▶ **Exercise prompt**: Beginning with the line that holds "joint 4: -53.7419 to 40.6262", write out each line exactly as it stands until the end of the data, and include no pictures.

+ + + +

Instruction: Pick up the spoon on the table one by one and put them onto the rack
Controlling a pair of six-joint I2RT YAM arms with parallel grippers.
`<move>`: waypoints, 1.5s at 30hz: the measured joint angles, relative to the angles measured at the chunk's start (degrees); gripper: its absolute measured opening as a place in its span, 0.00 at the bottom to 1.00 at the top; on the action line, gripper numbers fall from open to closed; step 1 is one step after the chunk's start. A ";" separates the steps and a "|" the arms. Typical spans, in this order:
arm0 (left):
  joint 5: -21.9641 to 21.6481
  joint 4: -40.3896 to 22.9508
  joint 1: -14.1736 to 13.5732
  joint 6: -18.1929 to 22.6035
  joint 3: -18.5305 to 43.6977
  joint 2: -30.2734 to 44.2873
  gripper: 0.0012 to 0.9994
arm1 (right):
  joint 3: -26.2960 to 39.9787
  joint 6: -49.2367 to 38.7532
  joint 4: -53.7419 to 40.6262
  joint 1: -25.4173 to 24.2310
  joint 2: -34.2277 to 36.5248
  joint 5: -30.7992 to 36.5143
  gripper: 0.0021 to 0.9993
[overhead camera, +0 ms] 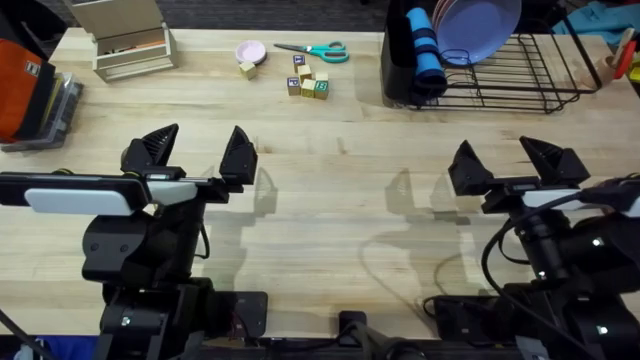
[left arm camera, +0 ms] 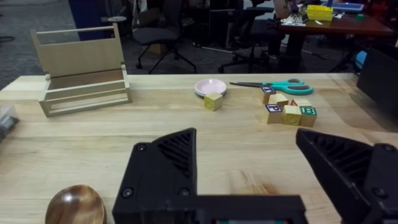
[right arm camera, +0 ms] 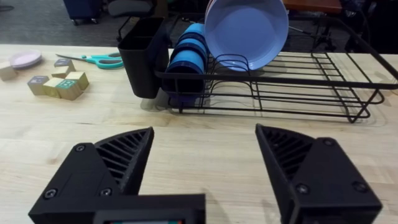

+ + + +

▶ **Solution for this problem**:
  joint 4: -53.7419 to 40.6262
  joint 1: -25.4173 to 24.2310
  joint 2: -34.2277 to 36.5248
  joint 5: -30.7992 to 36.5143
  gripper: 0.0021 to 0.9993
[overhead camera, +0 ms] 
[left arm camera, +0 ms] 
[right arm camera, +0 ms] 

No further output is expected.